C1QTNF5 missense variant causing autosomal dominant gyrate atrophy-like choroidal dystrophy.

It was recently proposed that the c.538C>G; p.(Q180E) missense variant in the C1QTNF5 gene leads to autosomal dominant gyrate atrophy-like choroidal dystrophy (adGALCD). AdGALCD has a phenotypic overlap with other chorioretinal dystrophies but exhibits not the typical characteristics of late-onset retinal degeneration (L-ORD). Here, we report a 70-year-old female simplex patient with adGALCD. Comprehensive ophthalmic examinations included visual field testing and multimodal retinal imaging with optical coherence tomography (OCT), short-wavelength-, and near-infrared fundus autofluorescence.
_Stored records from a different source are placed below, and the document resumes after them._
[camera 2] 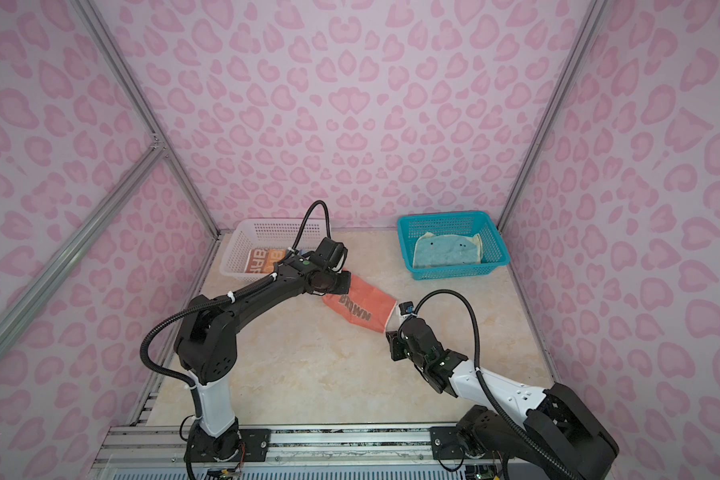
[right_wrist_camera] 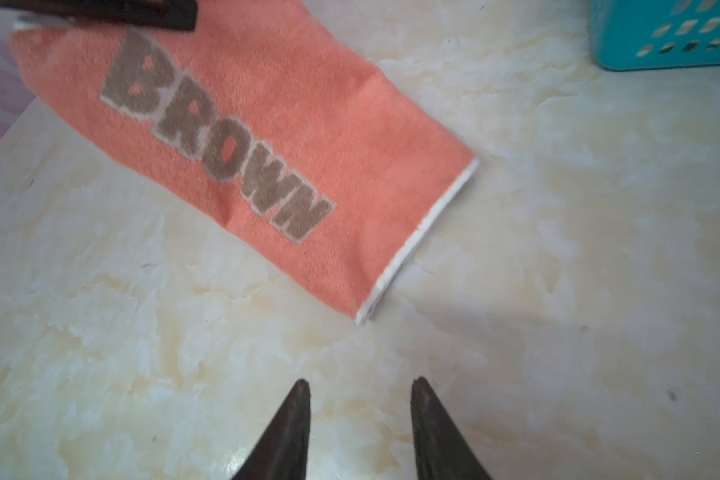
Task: Fold and stack the towels
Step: 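Carry the folded salmon towel with the left gripper into the white basket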
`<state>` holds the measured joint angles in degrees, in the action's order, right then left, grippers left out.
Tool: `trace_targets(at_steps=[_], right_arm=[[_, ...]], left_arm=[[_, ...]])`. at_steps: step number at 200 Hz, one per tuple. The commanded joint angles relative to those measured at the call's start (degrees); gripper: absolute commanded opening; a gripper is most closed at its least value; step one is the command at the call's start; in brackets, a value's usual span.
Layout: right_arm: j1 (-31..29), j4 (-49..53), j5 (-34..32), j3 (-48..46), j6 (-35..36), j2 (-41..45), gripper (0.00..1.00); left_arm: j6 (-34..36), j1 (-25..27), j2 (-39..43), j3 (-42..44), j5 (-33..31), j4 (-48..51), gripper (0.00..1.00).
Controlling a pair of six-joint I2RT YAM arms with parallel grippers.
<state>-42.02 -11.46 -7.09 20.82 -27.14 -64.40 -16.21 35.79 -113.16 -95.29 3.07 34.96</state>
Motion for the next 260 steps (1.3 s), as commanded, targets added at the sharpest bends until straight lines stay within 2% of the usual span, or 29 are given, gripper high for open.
trace_targets(at_steps=[1,50,78,98,149,167,247,260], right_arm=[[-0.1,-1.3,-1.8,-0.8,0.6,0.0,0.40],[-0.4,-5.9,0.4,-1.8,0.6,-4.4,0.40],[-0.8,-8.0,2.0,-0.9,0.6,-7.7,0.39],[-1.5,-8.9,2.4,-0.2,0.6,-9.4,0.39],[-2.3,-10.1,3.1,1.8,0.6,-13.4,0.39],[-2.5,-10.1,3.6,2.8,0.7,-14.7,0.39],[-4.4,-8.5,3.6,5.9,0.7,-17.7,0.39],[-4.7,-8.2,3.4,6.2,0.7,-17.9,0.39]], left_arm=[[3.7,-2.1,-4.9,-9.8,1.9,11.5,0.03],[4.5,-10.7,-14.4,-30.5,10.4,20.9,0.03],[5.3,-15.3,-19.0,-41.6,12.6,26.1,0.03],[6.4,-18.5,-21.1,-46.1,12.9,28.9,0.03],[11.7,-26.1,-20.8,-46.6,9.7,32.3,0.03],[13.9,-27.8,-20.5,-46.2,6.6,32.8,0.03],[17.7,-29.5,-23.4,-41.5,-13.4,28.7,0.03],[18.2,-29.5,-24.1,-40.8,-14.1,27.6,0.03]])
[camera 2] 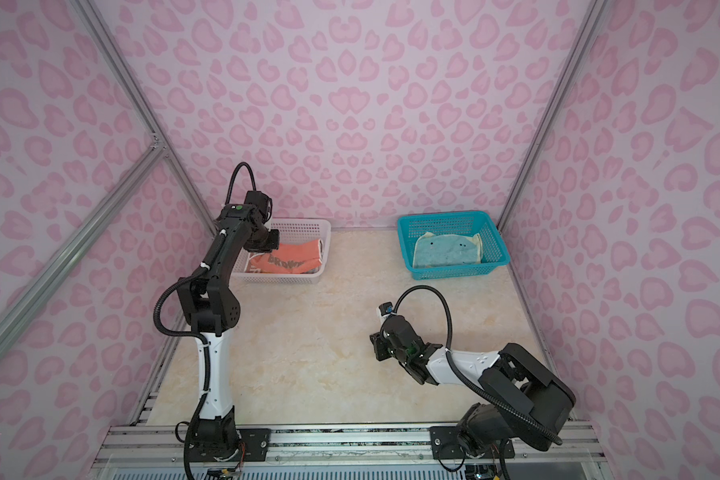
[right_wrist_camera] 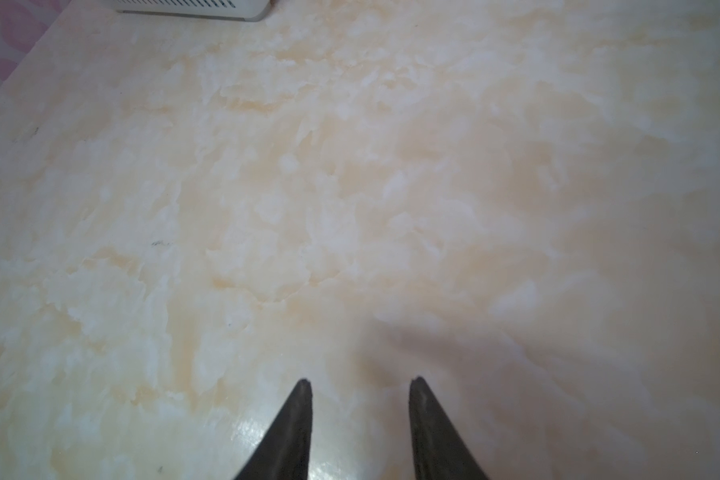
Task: Fold and stack the towels
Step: 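Carry the folded salmon towel with the left gripper into the white basket, then open the left gripper over the basket while the right gripper moves toward the teal basket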
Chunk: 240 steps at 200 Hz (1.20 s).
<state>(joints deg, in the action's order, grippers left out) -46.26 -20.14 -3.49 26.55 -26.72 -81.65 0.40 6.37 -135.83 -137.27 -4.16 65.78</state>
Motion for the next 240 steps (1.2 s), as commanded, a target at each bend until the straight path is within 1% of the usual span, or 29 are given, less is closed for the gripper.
trace_targets(at_steps=[1,20,35,42,49,52,56,57,60,62,66,96,124,166,197,218,240], right_arm=[[-0.5,0.5,-0.2,0.6,0.3,-0.6,0.39],[-0.9,0.9,-0.4,1.0,0.4,-0.9,0.39],[-1.2,1.4,-0.4,1.6,0.4,-1.0,0.39],[-1.3,1.6,-0.5,1.7,0.6,-1.0,0.39],[-1.4,1.7,-0.5,1.9,0.6,-1.1,0.39],[-1.4,1.7,-0.5,1.9,0.7,-1.0,0.39],[-1.5,1.8,-0.6,2.0,0.8,-1.0,0.39],[-1.5,1.9,-0.6,2.0,0.8,-1.0,0.39],[-1.5,1.9,-0.6,2.1,0.8,-1.0,0.39],[-1.5,1.9,-0.6,2.1,0.9,-1.0,0.39],[-1.5,2.0,-0.6,2.3,1.0,-0.9,0.39],[-1.5,4.3,-1.2,3.8,2.4,-0.6,0.40],[-1.5,7.9,-2.6,6.1,4.8,-0.5,0.41],[-0.8,13.9,-6.4,11.0,7.9,0.1,0.42],[1.2,16.2,-7.8,14.5,9.8,0.4,0.44],[3.6,16.5,-7.0,16.2,10.1,0.6,0.45],[5.3,17.2,-6.3,18.0,11.2,1.1,0.45]], left_arm=[[1.6,-0.1,-1.4,1.2,-6.9,-3.2,0.03],[1.4,-0.1,-2.2,2.2,-8.9,-4.9,0.02],[1.3,0.0,-2.0,3.8,-11.9,-7.2,0.07],[1.5,-0.1,-1.7,4.7,-13.0,-8.4,0.13],[2.0,-0.1,-1.5,5.5,-13.9,-9.5,0.32],[2.0,-0.1,-1.4,5.8,-14.3,-9.8,0.49],[2.1,-0.1,-1.2,6.0,-14.9,-10.1,0.67],[2.2,-0.1,-1.1,6.1,-15.1,-10.1,0.70],[2.3,-0.1,-1.1,6.2,-15.3,-10.3,0.93],[2.4,-0.1,-1.1,6.2,-15.5,-10.4,1.00],[2.6,0.0,-0.9,6.3,-16.0,-10.4,0.98],[3.1,-0.1,1.7,8.4,-17.6,-12.6,0.98],[2.5,-0.1,7.2,13.3,-17.3,-16.8,0.98],[0.1,0.3,16.1,19.7,-13.5,-20.5,0.98],[-2.1,1.2,23.6,27.0,-10.5,-25.0,0.98],[-3.4,2.2,28.7,32.8,-9.5,-29.0,0.98],[-4.4,2.6,32.4,37.0,-8.9,-31.6,0.98]])
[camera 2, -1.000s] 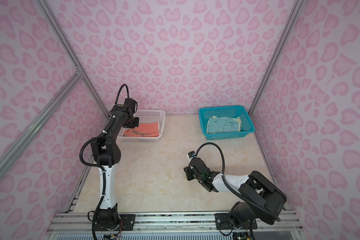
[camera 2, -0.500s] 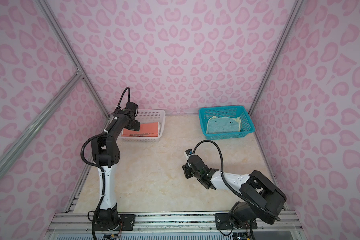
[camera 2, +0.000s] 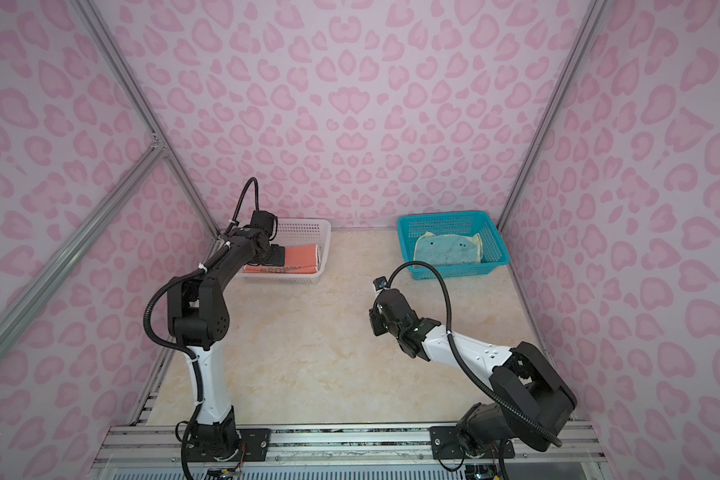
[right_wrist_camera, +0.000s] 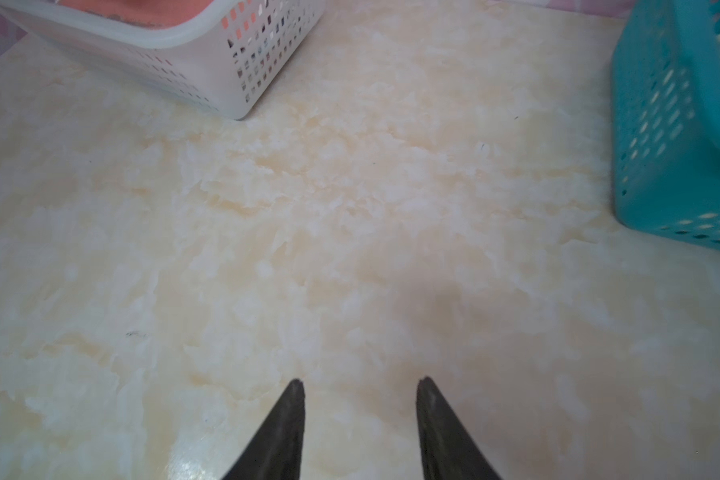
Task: Fold and stack the towels
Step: 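Open the left gripper over the basket while the right gripper moves toward the teal basket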
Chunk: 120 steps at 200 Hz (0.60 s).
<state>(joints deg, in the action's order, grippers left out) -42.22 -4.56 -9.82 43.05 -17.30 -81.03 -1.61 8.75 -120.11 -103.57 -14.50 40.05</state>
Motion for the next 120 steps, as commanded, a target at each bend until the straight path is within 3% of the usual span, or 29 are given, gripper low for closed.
trace_targets(at_steps=[1,49,120], right_arm=[[1.4,1.7,0.1,1.6,1.8,0.5,0.45],[5.6,5.9,-0.2,7.9,4.7,-0.1,0.48],[20.3,9.9,-1.1,20.5,6.6,-6.9,0.69]], left_arm=[[-2.4,0.2,16.8,3.4,1.4,-5.9,0.98],[-4.6,1.1,21.8,8.7,2.8,-7.4,0.98],[-11.0,10.0,38.4,34.3,14.2,-27.0,0.98]])
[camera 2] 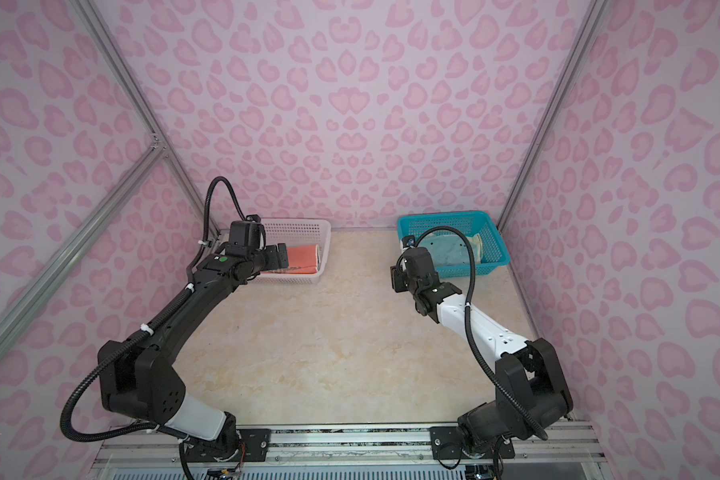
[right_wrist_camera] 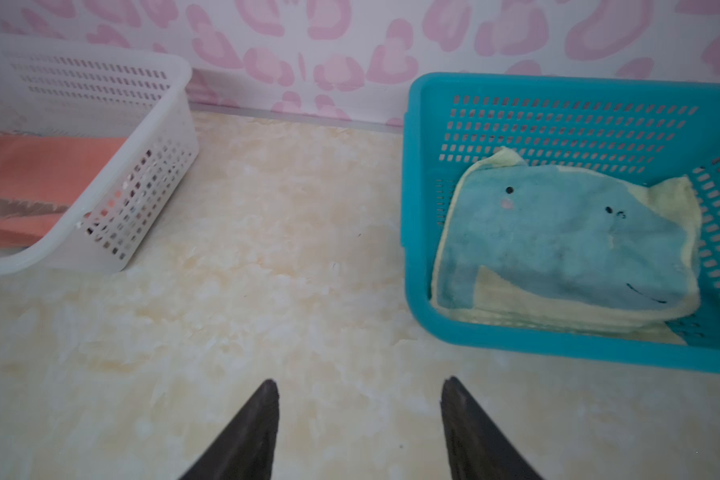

Genetic testing was performed using whole exome sequencing. The patient presented with bilateral progressive concentric visual field defects and photophobia for about 8 years. Best corrected visual acuity was 20/40 in the right and 20/32 in the left eye, respectively. On fundus examination, symmetric areas of large peripheral and peripapillary chorioretinal atrophy with foveal sparing were observed with corresponding visual field defects. Fundus autofluorescence imaging showed a central island of preserved autofluorescence surrounded by an extinguished signal in the atrophic areas. OCT imaging showed preserved central retinal pigment epithelium and ellipsoid zone with peripapillary and peripheral atrophy of both layers. Genetic testing revealed a heterozygous missense variant p.(Q180E) in the C1QTNF5 gene. We confirm that the c.538C>G; p.(Q180E) missense variant in the C1QTNF5 gene may lead to adGALCD.